EXERCISE
The answer must be every entry below, word for word, with the pictures left out.

LISTED RECORDS
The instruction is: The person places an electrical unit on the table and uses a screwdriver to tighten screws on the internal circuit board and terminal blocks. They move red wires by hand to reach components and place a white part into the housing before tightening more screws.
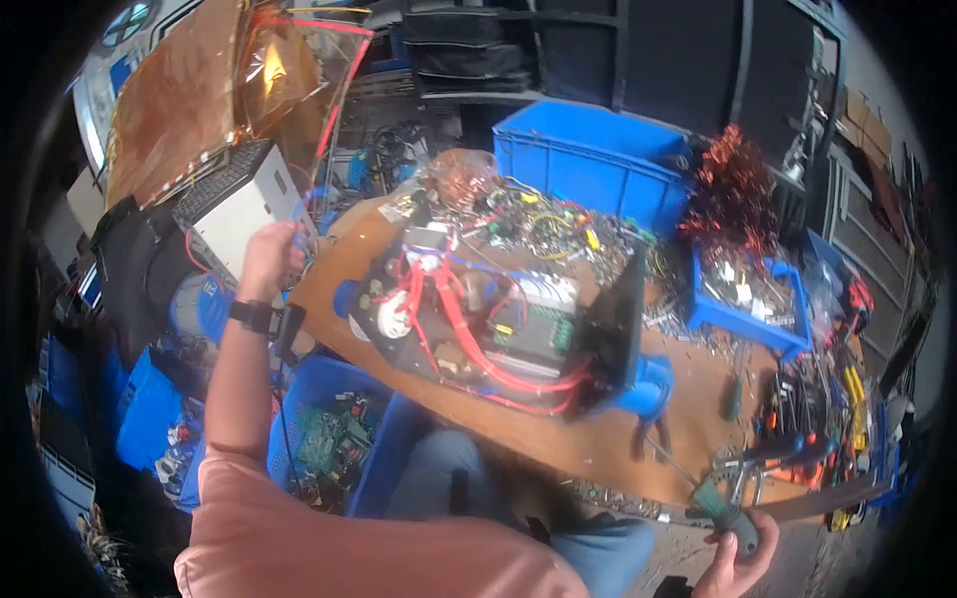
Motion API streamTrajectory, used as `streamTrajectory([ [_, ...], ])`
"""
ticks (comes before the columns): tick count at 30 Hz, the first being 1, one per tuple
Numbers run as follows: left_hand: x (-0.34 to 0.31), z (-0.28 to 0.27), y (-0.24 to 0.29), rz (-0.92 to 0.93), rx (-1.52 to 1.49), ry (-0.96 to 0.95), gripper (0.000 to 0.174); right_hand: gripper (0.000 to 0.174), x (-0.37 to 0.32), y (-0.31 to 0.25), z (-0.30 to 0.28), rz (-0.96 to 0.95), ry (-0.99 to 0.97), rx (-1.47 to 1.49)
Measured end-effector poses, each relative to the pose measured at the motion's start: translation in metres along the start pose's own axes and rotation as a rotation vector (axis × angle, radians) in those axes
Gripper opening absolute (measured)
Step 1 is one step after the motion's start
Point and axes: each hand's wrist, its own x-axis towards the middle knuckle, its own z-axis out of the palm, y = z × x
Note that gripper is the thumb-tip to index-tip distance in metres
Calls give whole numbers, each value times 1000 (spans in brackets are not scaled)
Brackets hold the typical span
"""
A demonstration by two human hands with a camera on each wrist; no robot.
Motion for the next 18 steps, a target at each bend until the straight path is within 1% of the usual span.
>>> streamTrajectory([
  [1, 3, -5, -15, -2, 41, 13, 23, 31, 1, -2, -1, 28, -14, -15],
  [2, 5, -8, -30, -6, 81, 26, 23, 32, 2, -1, -1, 7, 1, -40],
  [3, 9, -10, -41, -10, 123, 36, 23, 30, 4, -14, 5, 28, 9, -41],
  [4, 12, -10, -48, -18, 153, 20, 23, 29, 4, -29, 10, 48, 19, -42],
  [6, 18, -5, -61, -43, 213, -16, 24, 31, 6, -37, 18, 25, 22, -56],
  [9, 41, 2, -80, -88, 81, -195, 24, 31, 8, -38, 21, -59, 29, -113],
  [10, 47, 10, -80, -92, 78, -222, 24, 33, 11, -22, 22, -1, 26, -41],
  [11, 57, 16, -76, -97, 76, -255, 25, 33, 8, -16, 16, -28, 35, -89],
  [12, 69, 21, -71, -100, 80, -294, 27, 33, 8, -28, 24, -47, 46, -137],
  [13, 83, 31, -71, -112, 66, -239, 30, 33, 9, -25, 20, -122, 64, -217],
  [14, 90, 40, -74, -126, 55, -185, 33, 33, 7, -29, 17, -161, 15, -241],
  [16, 87, 44, -65, 143, 299, -161, 39, 37, 1, -53, 34, -37, 84, -99],
  [18, 81, 39, -60, 222, 389, -236, 43, 37, -5, -55, 38, -69, 98, -89],
])
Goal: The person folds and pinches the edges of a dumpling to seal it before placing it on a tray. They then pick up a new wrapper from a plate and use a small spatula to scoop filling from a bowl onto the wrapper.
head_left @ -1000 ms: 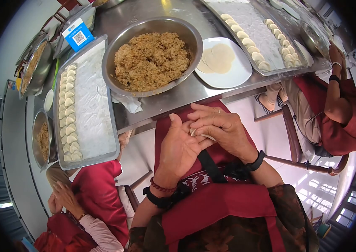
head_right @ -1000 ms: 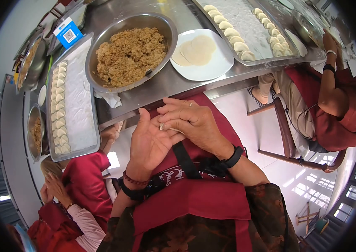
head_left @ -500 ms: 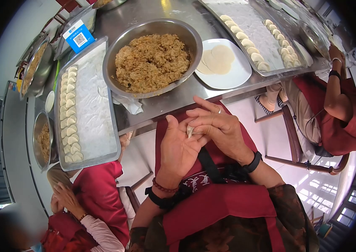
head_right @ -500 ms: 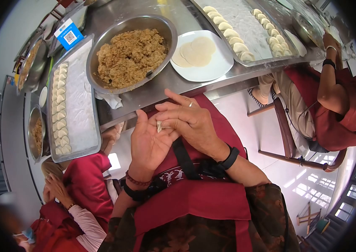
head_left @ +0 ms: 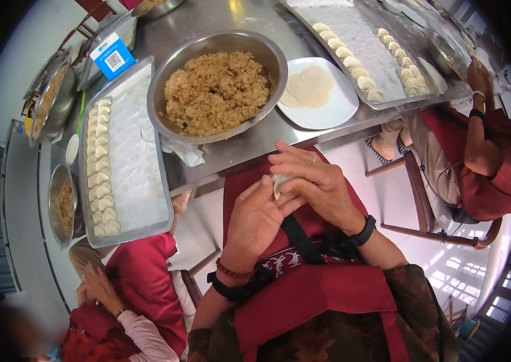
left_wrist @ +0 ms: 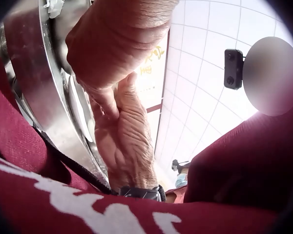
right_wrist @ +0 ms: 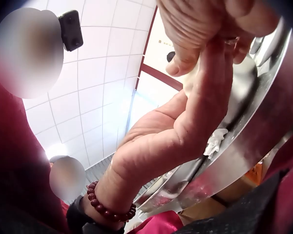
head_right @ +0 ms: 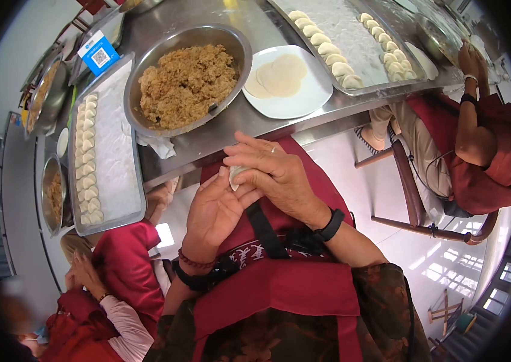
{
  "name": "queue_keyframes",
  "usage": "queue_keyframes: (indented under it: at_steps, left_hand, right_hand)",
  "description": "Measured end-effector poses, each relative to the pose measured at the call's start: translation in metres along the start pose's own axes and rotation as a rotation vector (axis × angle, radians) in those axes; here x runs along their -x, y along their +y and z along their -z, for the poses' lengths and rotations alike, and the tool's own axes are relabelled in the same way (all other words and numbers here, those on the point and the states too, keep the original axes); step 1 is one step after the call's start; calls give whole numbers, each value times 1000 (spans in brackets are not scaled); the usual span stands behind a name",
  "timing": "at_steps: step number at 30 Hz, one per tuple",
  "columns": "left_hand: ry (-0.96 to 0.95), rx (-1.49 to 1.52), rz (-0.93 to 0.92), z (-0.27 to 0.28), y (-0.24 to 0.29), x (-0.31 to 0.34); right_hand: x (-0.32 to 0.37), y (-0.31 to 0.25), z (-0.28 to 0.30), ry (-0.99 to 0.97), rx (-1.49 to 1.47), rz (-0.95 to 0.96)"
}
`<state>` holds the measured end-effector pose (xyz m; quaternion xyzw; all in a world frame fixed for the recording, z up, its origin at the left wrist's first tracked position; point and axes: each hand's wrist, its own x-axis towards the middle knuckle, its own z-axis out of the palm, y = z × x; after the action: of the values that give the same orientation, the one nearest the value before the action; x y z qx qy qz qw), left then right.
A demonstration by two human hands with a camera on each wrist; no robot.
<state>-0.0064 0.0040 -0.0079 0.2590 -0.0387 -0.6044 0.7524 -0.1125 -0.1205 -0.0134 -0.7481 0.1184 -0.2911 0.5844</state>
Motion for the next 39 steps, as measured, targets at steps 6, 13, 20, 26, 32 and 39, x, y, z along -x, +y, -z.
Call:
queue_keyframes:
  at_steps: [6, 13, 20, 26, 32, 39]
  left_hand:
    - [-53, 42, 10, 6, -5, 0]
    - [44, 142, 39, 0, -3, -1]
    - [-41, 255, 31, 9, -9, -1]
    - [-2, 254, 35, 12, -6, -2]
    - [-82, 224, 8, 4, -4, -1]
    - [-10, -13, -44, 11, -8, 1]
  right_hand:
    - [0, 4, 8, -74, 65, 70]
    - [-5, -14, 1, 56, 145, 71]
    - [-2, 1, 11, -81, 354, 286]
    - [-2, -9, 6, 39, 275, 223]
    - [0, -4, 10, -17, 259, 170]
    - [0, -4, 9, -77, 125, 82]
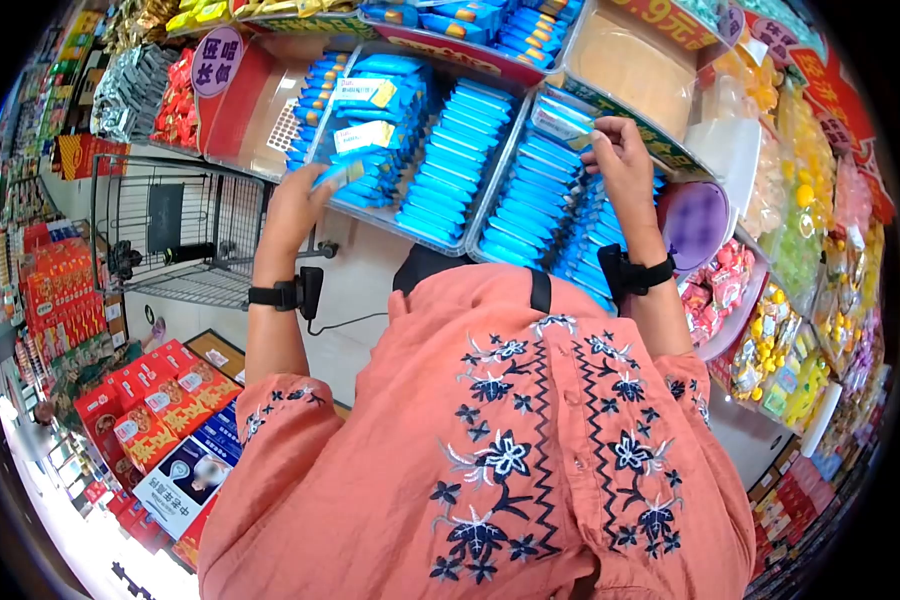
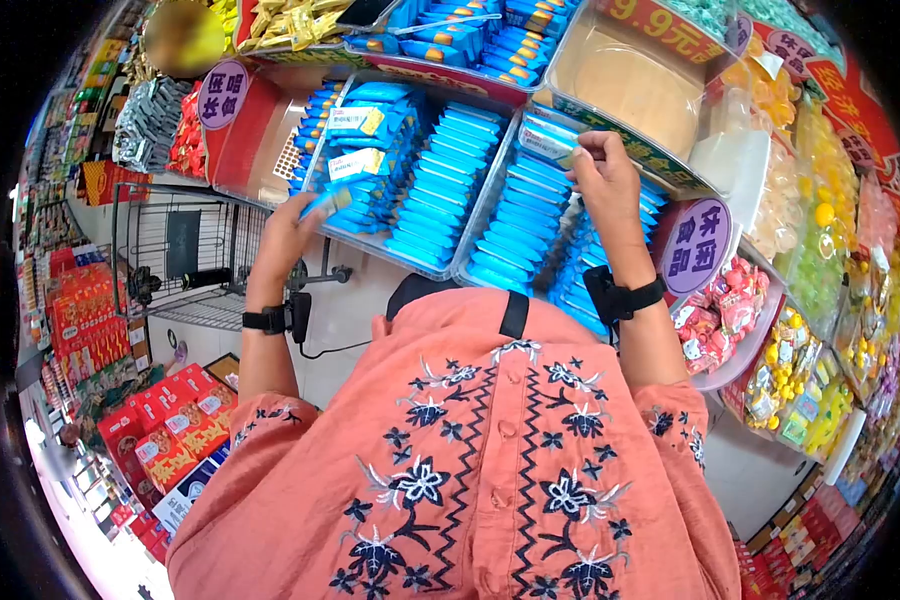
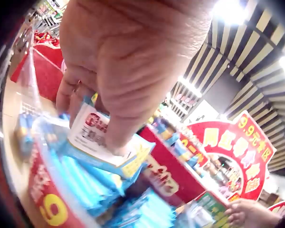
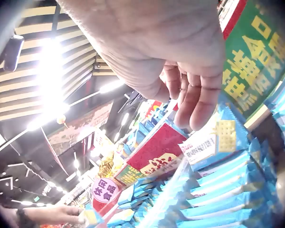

SOLUTION FOR THIS EXERCISE
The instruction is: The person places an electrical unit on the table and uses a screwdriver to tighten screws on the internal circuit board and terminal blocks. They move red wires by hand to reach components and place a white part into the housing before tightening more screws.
Motion API streamTrajectory, used as `streamTrajectory([ [_, ...], ])`
"""
ticks (comes before the columns): tick count at 30 Hz, the first being 1, one per tuple
Numbers run as follows: left_hand: x (-0.34 to 0.31), z (-0.28 to 0.27), y (-0.24 to 0.29), rz (-0.92 to 0.93), rx (-1.52 to 1.49), ry (-0.96 to 0.95), gripper (0.000 to 0.174); right_hand: gripper (0.000 to 0.174), x (-0.37 to 0.32), y (-0.31 to 0.25), z (-0.30 to 0.28), rz (-0.96 to 0.95), ry (-0.99 to 0.97), rx (-1.47 to 1.49)
Measured end-effector poses, each relative to the pose measured at the motion's start: translation in metres along the start pose's own axes and rotation as a rotation vector (axis × angle, radians) in those axes
Gripper opening absolute (measured)
Step 1 is one step after the motion's start
Point and axes: each hand's wrist, its own x-axis towards the middle knuckle, its own z-axis out of the palm, y = z × x
Note that gripper is the thumb-tip to index-tip distance in metres
Calls give whole numbers, each value times 1000 (spans in brackets are not scaled)
Brackets hold the typical span
"""
A demonstration by two human hands with a camera on each wrist; no robot.
Motion for the next 18 steps, a target at each bend until the straight path is within 1% of the usual span.
>>> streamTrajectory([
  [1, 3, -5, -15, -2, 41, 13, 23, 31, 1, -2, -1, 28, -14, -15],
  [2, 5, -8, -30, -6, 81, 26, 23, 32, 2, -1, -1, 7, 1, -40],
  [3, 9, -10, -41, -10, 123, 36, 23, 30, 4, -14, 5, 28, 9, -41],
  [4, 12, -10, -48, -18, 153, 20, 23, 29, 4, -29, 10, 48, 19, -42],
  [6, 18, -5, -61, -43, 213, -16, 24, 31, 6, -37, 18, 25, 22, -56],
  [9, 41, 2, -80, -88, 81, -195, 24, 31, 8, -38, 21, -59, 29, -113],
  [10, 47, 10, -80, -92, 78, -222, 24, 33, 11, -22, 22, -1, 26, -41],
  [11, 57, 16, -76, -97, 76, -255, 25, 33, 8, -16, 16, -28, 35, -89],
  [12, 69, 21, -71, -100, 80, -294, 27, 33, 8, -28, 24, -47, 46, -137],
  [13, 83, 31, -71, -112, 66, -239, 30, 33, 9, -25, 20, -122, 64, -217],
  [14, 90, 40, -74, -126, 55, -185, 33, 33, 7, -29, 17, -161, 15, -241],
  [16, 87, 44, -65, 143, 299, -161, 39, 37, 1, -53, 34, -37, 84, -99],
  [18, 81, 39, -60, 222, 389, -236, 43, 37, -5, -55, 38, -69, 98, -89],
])
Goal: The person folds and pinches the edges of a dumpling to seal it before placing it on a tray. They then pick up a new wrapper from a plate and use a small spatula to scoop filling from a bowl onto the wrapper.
head_left @ -1000 ms: 
head_right @ -1000 ms: 
head_left @ -500 ms: 
head_right @ -500 ms: 
head_left @ +0 ms: 
left_wrist @ +0 ms: 
right_wrist @ +0 ms: 
head_right @ +0 ms: 
{
  "name": "queue_keyframes",
  "usage": "queue_keyframes: (indented under it: at_steps, left_hand, right_hand)",
  "description": "Measured end-effector poses, each relative to the pose measured at the call's start: translation in metres along the start pose's own axes and rotation as a rotation vector (axis × angle, radians) in those axes; here x runs along their -x, y along their +y and z along their -z, for the poses' lengths and rotations alike, and the tool's own axes are relabelled in the same way (all other words and numbers here, those on the point and the states too, keep the original axes); step 1 is one step after the call's start; calls give whole numbers, each value times 1000 (spans in brackets are not scaled); the usual span stands behind a name",
  "timing": "at_steps: step number at 30 Hz, one per tuple",
  "columns": "left_hand: ry (-0.96 to 0.95), rx (-1.49 to 1.52), rz (-0.93 to 0.92), z (-0.27 to 0.28), y (-0.24 to 0.29), x (-0.31 to 0.34); right_hand: x (-0.32 to 0.37), y (-0.31 to 0.25), z (-0.28 to 0.30), ry (-0.99 to 0.97), rx (-1.49 to 1.47), rz (-0.95 to 0.96)"
}
`<state>` holds the measured end-effector pose (xyz m; quaternion xyzw; all in a world frame fixed for the recording, z up, its origin at the left wrist's first tracked position; point and axes: each hand's wrist, its own x-axis towards the middle knuckle, its own z-axis out of the palm, y = z × x; after the action: of the values that give the same orientation, the one nearest the value before the action; x y z qx qy qz qw), left then right.
A demonstration by two human hands with a camera on each wrist; no robot.
<state>-0.0064 0.0040 -0.0079 0.2590 -0.0387 -0.6044 0.7524 -0.1125 -0.1205 -0.0134 -0.7481 0.1184 -0.2911 0.5844</state>
Motion for the next 39 steps, as measured, targets at steps 6, 13, 20, 26, 32 and 39, x, y, z along -x, +y, -z.
Call:
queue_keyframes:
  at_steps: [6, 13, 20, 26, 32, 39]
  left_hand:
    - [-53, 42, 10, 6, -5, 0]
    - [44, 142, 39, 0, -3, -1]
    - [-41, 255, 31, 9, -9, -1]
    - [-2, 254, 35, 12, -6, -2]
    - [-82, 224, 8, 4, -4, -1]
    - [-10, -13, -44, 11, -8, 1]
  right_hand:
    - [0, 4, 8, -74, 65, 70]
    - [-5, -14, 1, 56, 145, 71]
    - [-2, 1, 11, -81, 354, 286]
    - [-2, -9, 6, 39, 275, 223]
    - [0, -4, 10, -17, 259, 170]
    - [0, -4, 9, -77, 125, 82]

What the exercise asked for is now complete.